An interpreter for a subset of the rust language. The main focus of this project was to implement algebraic data types (ADTs) with pattern matching.
- statically typed
- higher order functions
- algebraic data types
- pattern matching
- exhaustiveness
- reachability
use std::io
use std::conv
enum Color {
Rgb(Int, Int, Int),
Hsv(Int, Int, Int),
}
enum Message {
Quit,
Move { x: Int, y: Int },
Write(Str),
ChangeColor(Color),
}
fn main() {
let msg = Message::ChangeColor(Color::Hsv(0, 160, 255))
match msg {
Message::ChangeColor(Color::Rgb(r, g, b)) => io::println(
"Change the color to red" + conv::int_to_str(r)
+ ", green " + conv::int_to_str(g)
+ ", and blue " + conv::int_to_str(b)
),
Message::ChangeColor(Color::Hsv(h, s, v)) => io::println(
"Change the color to hue " + conv::int_to_str(h)
+ ", saturation " + conv::int_to_str(s)
+ ", and value " + conv::int_to_str(v)
),
_ => (),
}
}
https://doc.rust-lang.org/book/ch18-03-pattern-syntax.html : listing 18-16, slightly modified
cargo install --git https://github.com/Mari-W/minirust cli
minirust path/to/file/with/main.mrs
let u: () = ()
let b: Bool = true
Supports 64-bit integers.
let i: Int = 42
Supports UTF-8
characters.
let s: Str = "Hello World!"
let (x, y, z): (Int, Int, Int) = (42, 42, 42)
let {x, y, z}: {x: Int, y: Int, z: Int} = {x: 42, y: 42, z: 42}
let id: Int -> Int = |x: Int| x
struct Point {
x: Int,
y: Int,
z: Int
}
fn origin() -> Point {
Point{x: 0, y: 0, z: 0}
}
enum Point {
Dim2(Int, Int),
Dim3{x: Int, y: Int, z: Int}
}
fn origin_dim2() -> Point {
Point::Dim2(0, 0)
}
fn origin_dim3() -> Point {
Point::Dim3{x: 0, y: 0, z: 0}
}
At the top level only few terms are allowed. Further name duplications (in between both types and functions) are not allowed.
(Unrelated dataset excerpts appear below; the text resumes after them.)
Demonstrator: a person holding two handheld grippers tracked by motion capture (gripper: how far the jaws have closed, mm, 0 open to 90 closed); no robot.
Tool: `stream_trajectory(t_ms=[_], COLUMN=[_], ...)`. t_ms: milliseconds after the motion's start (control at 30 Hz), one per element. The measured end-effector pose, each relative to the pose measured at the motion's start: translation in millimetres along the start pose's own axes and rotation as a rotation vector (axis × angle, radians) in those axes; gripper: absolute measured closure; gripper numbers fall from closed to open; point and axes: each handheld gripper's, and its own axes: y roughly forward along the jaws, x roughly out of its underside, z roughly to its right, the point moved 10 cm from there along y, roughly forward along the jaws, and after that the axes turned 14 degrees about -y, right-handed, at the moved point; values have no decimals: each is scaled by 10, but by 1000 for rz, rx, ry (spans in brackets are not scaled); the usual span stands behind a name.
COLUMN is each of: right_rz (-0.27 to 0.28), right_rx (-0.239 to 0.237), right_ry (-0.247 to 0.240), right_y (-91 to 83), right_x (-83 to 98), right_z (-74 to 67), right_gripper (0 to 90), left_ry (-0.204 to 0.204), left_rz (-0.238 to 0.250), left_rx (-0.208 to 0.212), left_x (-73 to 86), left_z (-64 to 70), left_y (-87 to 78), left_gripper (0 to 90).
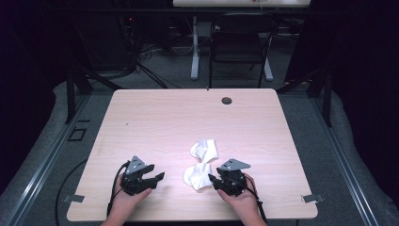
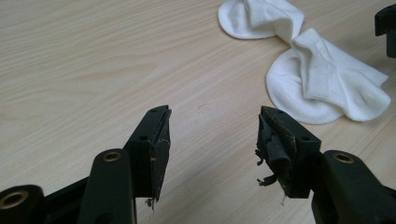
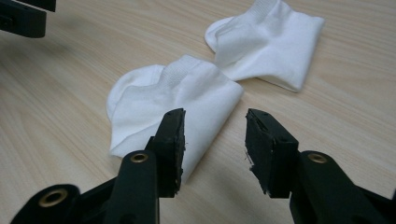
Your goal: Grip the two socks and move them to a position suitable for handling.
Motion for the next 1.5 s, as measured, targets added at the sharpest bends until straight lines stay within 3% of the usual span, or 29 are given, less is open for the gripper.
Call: stream_trajectory(t_ms=[233, 467, 533, 967, 1133, 1500], right_rz=[21, -2, -26, -59, -79, -91], right_rx=[-54, -56, -61, -123, -102, -67], right_ry=[21, -29, -52, -68, -106, -114], right_y=[-10, 20, 89, 423, 499, 549], right_x=[-94, -199, -219, -281, -253, -201], right_z=[-95, -182, -242, -531, -566, -545], right_gripper=[616, 649, 657, 697, 703, 802], left_ry=[-2, 12, 17, 9, -5, -7], left_rz=[-6, -19, -29, -27, -27, -32], left_rx=[22, 36, 41, 37, 38, 40], left_x=[17, 43, 53, 41, 40, 43], left_z=[69, 132, 153, 116, 107, 104], left_y=[18, 44, 45, 38, 37, 33], left_gripper=[462, 477, 483, 506, 512, 517])
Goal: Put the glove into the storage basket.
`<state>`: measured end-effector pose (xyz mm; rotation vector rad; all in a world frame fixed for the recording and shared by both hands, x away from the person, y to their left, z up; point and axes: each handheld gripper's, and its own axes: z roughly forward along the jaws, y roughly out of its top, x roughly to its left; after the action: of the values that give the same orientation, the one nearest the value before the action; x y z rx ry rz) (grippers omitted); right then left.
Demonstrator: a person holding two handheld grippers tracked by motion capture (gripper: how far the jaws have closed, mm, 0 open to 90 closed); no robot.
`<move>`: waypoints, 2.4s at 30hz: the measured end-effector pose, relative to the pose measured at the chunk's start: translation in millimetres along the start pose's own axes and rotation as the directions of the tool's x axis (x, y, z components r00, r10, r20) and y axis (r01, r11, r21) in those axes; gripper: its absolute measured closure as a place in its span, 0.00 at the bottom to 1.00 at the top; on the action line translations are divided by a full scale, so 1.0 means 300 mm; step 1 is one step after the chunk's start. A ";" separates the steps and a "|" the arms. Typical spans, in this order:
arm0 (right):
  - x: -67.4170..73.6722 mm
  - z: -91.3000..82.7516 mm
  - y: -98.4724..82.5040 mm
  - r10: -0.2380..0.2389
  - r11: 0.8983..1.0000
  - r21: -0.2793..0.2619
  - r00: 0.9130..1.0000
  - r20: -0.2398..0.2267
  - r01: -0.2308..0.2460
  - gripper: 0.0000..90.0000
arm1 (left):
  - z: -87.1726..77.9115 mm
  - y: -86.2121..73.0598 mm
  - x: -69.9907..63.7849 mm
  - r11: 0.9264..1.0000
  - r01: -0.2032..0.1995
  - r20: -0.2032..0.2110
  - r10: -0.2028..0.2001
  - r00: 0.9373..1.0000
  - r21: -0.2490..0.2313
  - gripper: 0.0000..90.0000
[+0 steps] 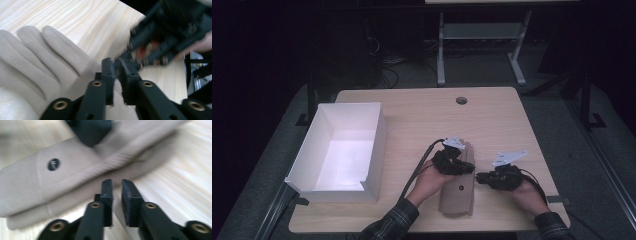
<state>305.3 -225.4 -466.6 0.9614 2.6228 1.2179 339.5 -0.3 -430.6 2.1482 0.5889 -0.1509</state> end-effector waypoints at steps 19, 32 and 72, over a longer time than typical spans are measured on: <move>-0.091 -0.032 -0.071 0.068 0.998 -0.032 0.965 0.255 -0.062 0.26 | 0.051 -0.112 -0.049 0.990 -0.035 -0.017 0.038 0.999 0.137 1.00; -0.091 -0.025 -0.072 0.066 0.998 -0.038 0.963 0.260 -0.058 0.22 | -0.068 -0.161 -0.023 0.981 -0.057 -0.110 0.078 0.991 0.183 1.00; -0.089 -0.022 -0.070 0.073 0.997 -0.040 0.962 0.261 -0.065 0.21 | -0.042 -0.143 0.087 0.974 -0.064 -0.253 0.119 0.960 0.216 0.15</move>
<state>313.7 -255.5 -481.8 1.1312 2.3772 1.0578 341.4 40.6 -462.4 2.4132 0.6467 0.1351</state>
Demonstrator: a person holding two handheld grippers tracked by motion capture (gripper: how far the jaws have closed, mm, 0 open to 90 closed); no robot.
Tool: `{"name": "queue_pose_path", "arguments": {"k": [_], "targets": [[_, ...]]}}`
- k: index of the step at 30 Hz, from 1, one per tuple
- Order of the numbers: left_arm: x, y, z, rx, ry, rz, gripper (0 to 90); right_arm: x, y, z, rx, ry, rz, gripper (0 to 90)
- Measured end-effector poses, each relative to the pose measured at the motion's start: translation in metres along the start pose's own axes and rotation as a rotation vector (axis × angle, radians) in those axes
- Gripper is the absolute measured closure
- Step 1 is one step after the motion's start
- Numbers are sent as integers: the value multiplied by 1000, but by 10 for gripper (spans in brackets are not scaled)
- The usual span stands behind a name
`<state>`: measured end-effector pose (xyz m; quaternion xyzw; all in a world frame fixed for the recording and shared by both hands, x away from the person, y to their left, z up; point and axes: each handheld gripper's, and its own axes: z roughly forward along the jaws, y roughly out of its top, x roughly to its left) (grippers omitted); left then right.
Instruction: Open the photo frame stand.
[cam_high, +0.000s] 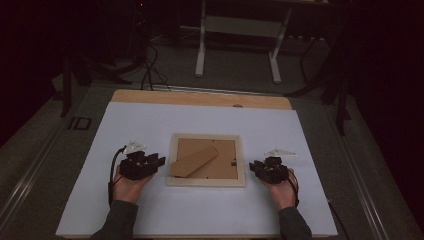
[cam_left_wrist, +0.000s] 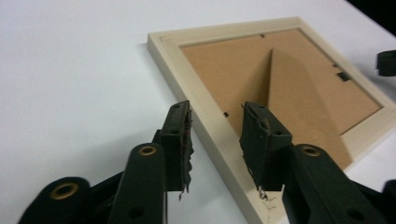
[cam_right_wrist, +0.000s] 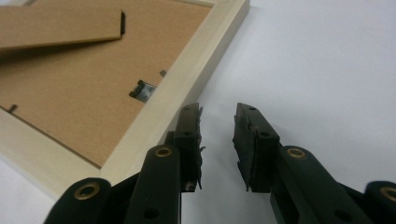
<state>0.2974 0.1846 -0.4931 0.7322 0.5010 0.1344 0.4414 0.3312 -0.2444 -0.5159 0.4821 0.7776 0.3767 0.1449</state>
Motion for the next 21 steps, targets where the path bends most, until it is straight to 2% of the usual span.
{"name": "queue_pose_path", "arguments": {"k": [8, 16, 21], "targets": [[-14, 11, 0, 10, -26, 59, 570, -3, 3, -4, -18, 3, 14, 693], [-25, 27, 3, 18, -114, 88, 550, -5, 2, -6, -22, 9, 26, 686], [-26, 30, 9, 43, -130, 99, 560, -5, 3, -7, -24, 13, 29, 683]]}}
Type definitions are only allowed at top level.
struct UnitStruct
struct TupleStruct(Int, Int)
struct RecordStruct{x: Int, y: Int}
enum Enum {
UnitVariant,
TupleVariant(Int, Int),
RecordVariant{x: Int, y: Int},
RecursiveVariant(Enum)
}
Top level functions can recurse while inner functions can't. The main
function is used as entry point into the program and cannot have arguments or return anything other than ()
.
use std::io
use std::conv
fn main() {
io::println(conv::int_to_str(fib(10)))
}
fn fib(n: Int) -> Int {
match n {
0 | 1 => n,
_ => fib(n - 1) + fib(n - 2)
}
}
These functions contain rust code inside their body. This code will be compiled and linked at runtime and can be called from inside the interpreter. The FFI is completely type safe and currently only supports 2 argument functions with base types, though a prototype for ADT support exists, but more work would need to be done. This should be the only place where runtime errors can occur. Every function does return a dynamic result, so you can use the ?
error monad.
fn arg(idx: Int) -> Str {~
use std::env;
use std::convert::TryFrom;
env::args().collect::<Vec<String>>()[usize::try_from(idx)?].clone()
~}
fn args_len() -> Int {~
use std::env;
use std::convert::TryInto;
env::args().len().try_into()?
~}
Inside functions the language is purely functional, although it might not always seems like it is. Consider this example where the let
binds a new variable x
in the continuation term x + 42 - 42
. When missing a continuation it becomes ()
. The in
keyword was omitted to match rust's syntax.
let x = 42
x + 42 - 42
Let bindings support pattern syntax and optional type annotations.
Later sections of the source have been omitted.